Speakers
Christine Mitchell is the program director of the Health Instead of Punishment program at Human Impact Partners, a national public health nonprofit headquartered in Berkeley, CA. She is an organizer with the Boston-based DeeperThanWater Coalition and a co-author of the American Public Health Association policy statements on law enforcement violence and carceral systems. She has a Master of Divinity from Harvard Divinity School and a Doctor of Science in Social and Behavioral Sciences from Harvard T.H. Chan School of Public Health.
Carlos Martinez is Assistant Professor of Latin American & Latino Studies at UC Santa Cruz. He received his PhD from the Joint Program in Medical Anthropology at UC San Francisco and UC Berkeley.
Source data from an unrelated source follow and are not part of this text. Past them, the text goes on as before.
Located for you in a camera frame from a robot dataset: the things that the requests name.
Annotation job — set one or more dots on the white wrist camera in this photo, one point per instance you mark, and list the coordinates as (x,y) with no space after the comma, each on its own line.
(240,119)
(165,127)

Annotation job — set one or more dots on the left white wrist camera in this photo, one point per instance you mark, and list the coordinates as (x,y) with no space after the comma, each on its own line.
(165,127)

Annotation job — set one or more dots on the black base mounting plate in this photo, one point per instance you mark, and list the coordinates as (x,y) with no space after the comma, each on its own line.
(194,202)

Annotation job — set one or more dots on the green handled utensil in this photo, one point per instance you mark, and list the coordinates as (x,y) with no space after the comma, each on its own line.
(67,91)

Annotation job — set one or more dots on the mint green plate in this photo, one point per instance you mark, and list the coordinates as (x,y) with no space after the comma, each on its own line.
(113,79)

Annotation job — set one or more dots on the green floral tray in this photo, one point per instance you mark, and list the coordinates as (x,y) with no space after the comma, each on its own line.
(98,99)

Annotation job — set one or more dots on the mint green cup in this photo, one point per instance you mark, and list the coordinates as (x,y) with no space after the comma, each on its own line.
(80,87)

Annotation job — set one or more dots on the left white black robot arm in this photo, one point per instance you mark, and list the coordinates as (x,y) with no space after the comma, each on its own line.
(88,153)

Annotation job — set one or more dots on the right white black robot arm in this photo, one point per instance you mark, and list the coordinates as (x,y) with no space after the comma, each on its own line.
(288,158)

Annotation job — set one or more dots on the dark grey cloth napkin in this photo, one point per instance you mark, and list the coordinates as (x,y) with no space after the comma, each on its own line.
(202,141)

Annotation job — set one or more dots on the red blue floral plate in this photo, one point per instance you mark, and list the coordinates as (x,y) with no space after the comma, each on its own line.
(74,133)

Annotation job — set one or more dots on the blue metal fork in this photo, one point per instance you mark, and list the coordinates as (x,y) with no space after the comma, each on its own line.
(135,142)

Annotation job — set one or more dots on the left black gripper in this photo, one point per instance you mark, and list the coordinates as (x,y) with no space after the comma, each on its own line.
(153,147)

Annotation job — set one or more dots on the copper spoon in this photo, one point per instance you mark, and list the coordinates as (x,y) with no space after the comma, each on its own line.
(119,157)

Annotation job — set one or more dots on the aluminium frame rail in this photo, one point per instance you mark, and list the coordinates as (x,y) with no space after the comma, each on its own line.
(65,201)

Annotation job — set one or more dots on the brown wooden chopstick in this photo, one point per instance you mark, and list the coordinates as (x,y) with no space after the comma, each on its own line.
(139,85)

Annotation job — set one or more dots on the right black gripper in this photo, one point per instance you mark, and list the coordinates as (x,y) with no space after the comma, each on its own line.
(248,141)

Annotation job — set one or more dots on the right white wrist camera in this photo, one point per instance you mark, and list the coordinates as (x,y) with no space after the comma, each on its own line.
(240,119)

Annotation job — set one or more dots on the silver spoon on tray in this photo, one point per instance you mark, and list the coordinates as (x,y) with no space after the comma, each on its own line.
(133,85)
At UCSF he was affiliated with the Department of Humanities & Social Sciences and at UC Berkeley he was affiliated with the Department of Anthropology. He received his Master of Public Health degree from San Francisco State University’s Department of Public Health. His teaching emphasizes the political and health inequalities structuring our society and ways that communities enact change. His research lies at the intersection of medical anthropology, public health, and Latinx/Latin American studies. In its various manifestations, his research examines the health consequences and sociocultural implications of migrant policing, deportation, our fractured asylum system, environmental injustice, and the global War on Drugs. He is the co-editor of the forthcoming book, All This Safety Is Killing Us: Health Justice Beyond Prisons, Police, and Borders—Abolitionist Frameworks and Practices from Clinicians, Organizers, and Incarcerated Activists. His current book project, Captive States: Migration and Expulsion on the Carceral Frontier, ethnographically examines how the U.S. deportation regime and asylum deterrence policies have transformed the U.S.-Mexico borderland region into a zone of captivity for asylum seekers and deportees.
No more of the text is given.